Overflight, 124

ENVIRONMENTALISM A SUBSTITUTE FOR WAR
It is beyond the scope of this study to prove that currently accepted predictions of environmental doom are based on exaggerated and fraudulent "scientific studies." But such proof is easily found if one is willing to look at the raw data and the assumptions upon which the projections are based. More important, however, is the question of why end−of−world scenarios based on phony scientific studies — or no studies at all — are uncritically publicized by the CFR−controlled media; or why radical environmental groups advocating socialist doctrine and anti−business programs are lavishly funded by CFR−dominated foundations, banks, and corporations, the very groups that would appear to have the most to lose. …
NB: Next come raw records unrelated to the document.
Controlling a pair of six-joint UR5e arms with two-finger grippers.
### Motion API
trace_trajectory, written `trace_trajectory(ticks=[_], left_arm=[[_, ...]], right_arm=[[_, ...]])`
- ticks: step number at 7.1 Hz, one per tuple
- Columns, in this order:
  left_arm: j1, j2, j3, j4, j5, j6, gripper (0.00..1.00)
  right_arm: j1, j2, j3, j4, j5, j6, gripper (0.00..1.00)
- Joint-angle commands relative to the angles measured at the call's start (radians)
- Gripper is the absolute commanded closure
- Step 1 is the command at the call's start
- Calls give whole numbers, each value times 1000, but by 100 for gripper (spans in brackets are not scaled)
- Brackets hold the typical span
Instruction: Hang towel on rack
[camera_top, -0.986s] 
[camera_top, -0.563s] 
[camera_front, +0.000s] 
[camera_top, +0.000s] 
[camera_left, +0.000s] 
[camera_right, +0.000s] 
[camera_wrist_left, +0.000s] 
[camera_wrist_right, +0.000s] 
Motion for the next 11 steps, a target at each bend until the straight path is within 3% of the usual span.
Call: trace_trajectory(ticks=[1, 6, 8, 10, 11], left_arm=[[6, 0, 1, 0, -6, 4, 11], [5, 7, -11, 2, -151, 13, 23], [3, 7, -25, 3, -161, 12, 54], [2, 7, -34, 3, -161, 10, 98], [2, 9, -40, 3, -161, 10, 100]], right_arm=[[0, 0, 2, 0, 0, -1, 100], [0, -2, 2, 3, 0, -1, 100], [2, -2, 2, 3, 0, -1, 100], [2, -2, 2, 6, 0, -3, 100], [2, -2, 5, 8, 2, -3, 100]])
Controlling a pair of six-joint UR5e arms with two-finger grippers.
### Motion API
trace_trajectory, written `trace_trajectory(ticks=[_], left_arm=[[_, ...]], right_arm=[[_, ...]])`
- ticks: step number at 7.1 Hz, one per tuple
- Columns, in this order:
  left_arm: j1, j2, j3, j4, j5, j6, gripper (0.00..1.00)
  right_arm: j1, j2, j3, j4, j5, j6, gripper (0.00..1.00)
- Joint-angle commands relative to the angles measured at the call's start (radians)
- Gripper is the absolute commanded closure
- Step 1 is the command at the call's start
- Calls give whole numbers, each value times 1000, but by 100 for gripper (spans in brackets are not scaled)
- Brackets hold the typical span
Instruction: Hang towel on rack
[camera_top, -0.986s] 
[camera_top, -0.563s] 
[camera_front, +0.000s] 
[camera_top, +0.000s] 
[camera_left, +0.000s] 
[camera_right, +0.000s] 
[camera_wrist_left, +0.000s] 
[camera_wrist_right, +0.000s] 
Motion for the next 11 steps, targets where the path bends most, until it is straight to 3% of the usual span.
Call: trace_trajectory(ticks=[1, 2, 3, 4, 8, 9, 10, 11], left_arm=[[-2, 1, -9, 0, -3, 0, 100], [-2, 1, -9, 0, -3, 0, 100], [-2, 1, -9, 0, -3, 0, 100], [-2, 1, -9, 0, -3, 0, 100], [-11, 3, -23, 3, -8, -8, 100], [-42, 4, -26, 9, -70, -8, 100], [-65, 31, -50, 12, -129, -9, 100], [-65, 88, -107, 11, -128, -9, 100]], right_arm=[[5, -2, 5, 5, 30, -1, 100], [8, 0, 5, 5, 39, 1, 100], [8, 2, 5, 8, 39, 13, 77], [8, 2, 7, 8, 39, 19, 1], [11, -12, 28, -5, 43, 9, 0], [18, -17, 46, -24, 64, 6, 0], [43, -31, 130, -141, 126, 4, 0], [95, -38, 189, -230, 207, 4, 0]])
People of the industrialized nations have been subjected to a barrage of documentaries, dramas, feature films, ballads, poems, bumper stickers, posters, marches, speeches, seminars, conferences, and concerts. … No one questions the damage done to the economy or the nation. … Not one in a thousand will question that underlying premise. How could it be false? Look at all the movie celebrities and rock stars who have joined the movement.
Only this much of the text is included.